Breakdown at family farm can be painful and costly warns lawyer

sarah baugh
sarah baugh

Farmers could risk losing their business if they do not take legal steps to protect their assets in the event of divorce or other relationship breakdown, according to a leading agricultural lawyer.

Sarah Baugh, a partner and head of agricultural and rural affairs at Midland law firm MFG Solicitors, says farming families face unique difficulties when relationships go wrong.

It can be complex and costly to resolve such disputes – and the very future of a family business could be threatened unless the right legal arrangements have been put in place.

"How a family farming business can be broken up depends hugely upon how it is set up in the first place," she said.

"Setting things up correctly at the start of any farming endeavour is the key to saving innumerable headaches and heartaches when it’s time to bring things to an end.

"It’s not just wives falling out with husbands and vice versa – children fall out with their parents, brothers fall out and in-laws frequently do the same, which means that we do not always have the principles of divorce law to fall back on.

"There are also cases where family members have not fallen out with each other, they just see the future differently, have different business ideas and want different things."

The options for family farming enterprises, said Ms Baugh, included setting up a farming partnership, a family company or a limited liability partnership.

"Limited liability partnerships can work for farmers just as they do for professional firms, although they have not yet been widely adopted in the agricultural sector," she said. Farming partnerships remained the most popular form of family business structure.

"However, farmers should be aware that under the law co-ownership of property does not necessarily create a partnership.

Two people who happen to own a piece of farmland are not automatically a partnership."

"On the positive side farming partnerships are flexible over the splitting of income. They are a good way to ease children into the family business and for sharing profits and responsibilities.

"They are tax efficient because they provide a vehicle for Capital Gains and Inheritance Tax advantages.

"The downside of farming partnerships is that legal liability is joint and several – and it involves complex record keeping."

Detailed legal input was required to decide how a Partnership Deed would operate.

Key factors could include who owns the assets, how profits and losses are to be allocated, how disagreements are to be resolved, how shares can be altered, the rules on transferring assets into and out of the partnership and the principles that should apply on dissolution.

Julia Bond, head of MFG’s family law team in Telford and an associate partner of the firm, added that in the event of a marriage breakdown within a farming family business the basic principles were enshrined in the Matrimonial Causes Act of 1973.
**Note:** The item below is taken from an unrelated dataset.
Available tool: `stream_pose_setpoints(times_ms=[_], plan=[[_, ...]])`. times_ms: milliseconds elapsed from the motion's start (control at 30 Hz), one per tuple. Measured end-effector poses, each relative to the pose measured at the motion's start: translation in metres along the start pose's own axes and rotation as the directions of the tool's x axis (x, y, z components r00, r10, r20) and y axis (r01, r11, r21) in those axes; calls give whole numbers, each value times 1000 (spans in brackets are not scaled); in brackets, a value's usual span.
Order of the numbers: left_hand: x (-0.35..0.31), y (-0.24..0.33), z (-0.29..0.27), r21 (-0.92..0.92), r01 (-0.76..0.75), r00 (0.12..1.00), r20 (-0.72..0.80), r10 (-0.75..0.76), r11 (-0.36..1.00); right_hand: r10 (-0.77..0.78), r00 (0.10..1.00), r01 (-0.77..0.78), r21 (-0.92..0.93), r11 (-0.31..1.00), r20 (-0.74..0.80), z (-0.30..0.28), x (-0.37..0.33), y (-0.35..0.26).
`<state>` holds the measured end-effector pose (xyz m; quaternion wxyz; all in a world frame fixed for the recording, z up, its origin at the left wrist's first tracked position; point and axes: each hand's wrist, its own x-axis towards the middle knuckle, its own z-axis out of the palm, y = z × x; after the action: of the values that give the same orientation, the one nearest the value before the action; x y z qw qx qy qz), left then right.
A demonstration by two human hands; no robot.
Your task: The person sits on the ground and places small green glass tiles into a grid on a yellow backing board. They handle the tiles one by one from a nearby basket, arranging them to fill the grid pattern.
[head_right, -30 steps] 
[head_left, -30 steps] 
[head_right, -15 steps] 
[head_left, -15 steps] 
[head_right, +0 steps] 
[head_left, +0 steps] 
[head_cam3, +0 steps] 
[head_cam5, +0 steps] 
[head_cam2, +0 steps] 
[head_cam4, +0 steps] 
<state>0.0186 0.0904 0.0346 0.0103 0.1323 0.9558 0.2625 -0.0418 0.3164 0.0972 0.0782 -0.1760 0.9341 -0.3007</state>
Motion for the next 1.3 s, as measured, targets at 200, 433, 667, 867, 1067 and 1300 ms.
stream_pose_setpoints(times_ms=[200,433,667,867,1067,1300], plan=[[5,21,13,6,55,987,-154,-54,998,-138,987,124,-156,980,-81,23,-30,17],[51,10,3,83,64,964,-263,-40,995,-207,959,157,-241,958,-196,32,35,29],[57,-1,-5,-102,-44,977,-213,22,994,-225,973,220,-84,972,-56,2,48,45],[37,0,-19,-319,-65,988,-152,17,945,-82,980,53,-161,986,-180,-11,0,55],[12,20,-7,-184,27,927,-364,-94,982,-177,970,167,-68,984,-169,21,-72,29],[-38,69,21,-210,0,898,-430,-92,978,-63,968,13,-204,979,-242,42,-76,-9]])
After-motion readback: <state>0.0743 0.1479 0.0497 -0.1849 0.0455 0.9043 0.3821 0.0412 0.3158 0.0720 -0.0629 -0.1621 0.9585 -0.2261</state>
When deciding on the best way to proceed, the court would first consider the welfare of any children under 18, but other factors could include the income and earning capacity of the parties, their financial needs and responsibilities, their previous standard of living and the contribution they had made to the welfare of the family.

Miss Bond added: "Certain factors are more relevant than others. The court will always consider the parties’ housing needs as well as respective incomes.

"Conduct is only relevant in the most exceptional of circumstances, which comes as a surprise to many divorcing couples. Fault is completely irrelevant.

"One issue is peculiar to divorce farming cases. The Court may depart from the usual position that the starting point will be an equal division of the assets of the marriage.

"It may do so to avoid the sale of a farm, even after a long marriage, where the farm has been held by the family for generations and was expected to remain in its current form.

"The Court has accepted that farming is ’a way of life’ and therefore this has been held to mean that there was an unequal division of the matrimonial assets to ensure that the farm remained intact."